Under a limit consent model, however, the viewer consents to the art's full extent of possibilities, including the possibility that the aesthetic experience of viewing it goes beyond their comfort, understanding, and stable sense of selfhood. They've consented to be transformed by a work, which can come with surprise, risk and quite ugly, disturbing thoughts and feelings. In fact, artworks could leave you with completely unresolved and even traumatizing emotions. I mean, it could leave you feeling ecstatic or enlightened, too, but there's the rub of releasing yourself to art. Maybe you'll want to avoid viewing it ever again or giving it another thought. The thing is, the art isn't forcing you to stay or abandoning you and leaving you to process it alone. People forget that. It will remain for you to revisit when you're ready to face the parts of yourself and your understanding that proved to be so challenging to face when you viewed it.

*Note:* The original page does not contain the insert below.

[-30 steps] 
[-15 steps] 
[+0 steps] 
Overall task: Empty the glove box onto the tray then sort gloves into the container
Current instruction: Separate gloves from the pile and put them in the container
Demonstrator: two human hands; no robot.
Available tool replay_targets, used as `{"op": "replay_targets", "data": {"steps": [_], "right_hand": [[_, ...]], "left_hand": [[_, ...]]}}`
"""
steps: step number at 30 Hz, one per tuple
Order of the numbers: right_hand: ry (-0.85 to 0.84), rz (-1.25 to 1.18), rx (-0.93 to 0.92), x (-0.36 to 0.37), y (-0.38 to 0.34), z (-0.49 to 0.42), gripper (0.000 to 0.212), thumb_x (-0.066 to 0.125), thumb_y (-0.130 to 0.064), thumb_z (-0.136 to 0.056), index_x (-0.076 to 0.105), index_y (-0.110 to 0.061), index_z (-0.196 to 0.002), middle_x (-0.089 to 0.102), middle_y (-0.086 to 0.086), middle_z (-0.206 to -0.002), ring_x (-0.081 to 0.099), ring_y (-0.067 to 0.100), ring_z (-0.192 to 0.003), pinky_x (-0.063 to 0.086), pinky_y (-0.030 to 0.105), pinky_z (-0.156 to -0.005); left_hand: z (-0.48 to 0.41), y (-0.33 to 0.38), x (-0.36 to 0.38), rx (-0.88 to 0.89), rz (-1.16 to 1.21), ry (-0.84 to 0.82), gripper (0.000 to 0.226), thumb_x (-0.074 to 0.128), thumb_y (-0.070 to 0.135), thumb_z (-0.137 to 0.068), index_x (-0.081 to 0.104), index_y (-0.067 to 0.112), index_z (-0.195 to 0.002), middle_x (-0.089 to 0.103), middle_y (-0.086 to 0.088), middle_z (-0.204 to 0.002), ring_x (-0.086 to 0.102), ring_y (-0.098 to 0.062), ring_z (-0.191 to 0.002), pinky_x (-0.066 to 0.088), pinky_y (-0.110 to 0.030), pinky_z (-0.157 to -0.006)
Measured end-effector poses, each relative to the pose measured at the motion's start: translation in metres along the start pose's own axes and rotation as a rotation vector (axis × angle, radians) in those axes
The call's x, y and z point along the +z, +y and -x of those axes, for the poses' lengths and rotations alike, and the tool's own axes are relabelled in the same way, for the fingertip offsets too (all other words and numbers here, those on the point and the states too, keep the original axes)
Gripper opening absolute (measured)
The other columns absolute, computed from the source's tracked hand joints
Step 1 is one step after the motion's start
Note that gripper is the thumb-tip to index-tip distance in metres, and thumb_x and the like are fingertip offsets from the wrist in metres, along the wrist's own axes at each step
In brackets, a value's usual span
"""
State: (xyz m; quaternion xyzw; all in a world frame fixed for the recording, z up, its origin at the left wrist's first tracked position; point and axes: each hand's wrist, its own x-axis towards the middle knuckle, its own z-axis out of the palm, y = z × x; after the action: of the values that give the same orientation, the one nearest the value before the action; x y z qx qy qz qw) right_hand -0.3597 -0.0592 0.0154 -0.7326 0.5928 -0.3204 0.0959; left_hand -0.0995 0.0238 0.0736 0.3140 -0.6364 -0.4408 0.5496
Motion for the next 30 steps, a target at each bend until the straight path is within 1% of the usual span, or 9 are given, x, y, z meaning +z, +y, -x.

Some people have constrained ideas about what BL must be, what queer representation must be, and series offend their sensibilities when they don't ascribe to that notion. I feel that, too. But I've increasingly learned not to react so quickly (nor to write my hate down hastily for others to read on main). Instead, I'm trying to become more curious about what limits of myself I can't yet access to appreciate it. And the secret parts of yourself aren't all dark, either. The erotic torture romance of VegasPete could be as eye-opening as the fluffy chaste joy of 2moons. There might easily be wells of joy you didn't know were possible! You are vast. Limit consent is a way to explore those multitudes.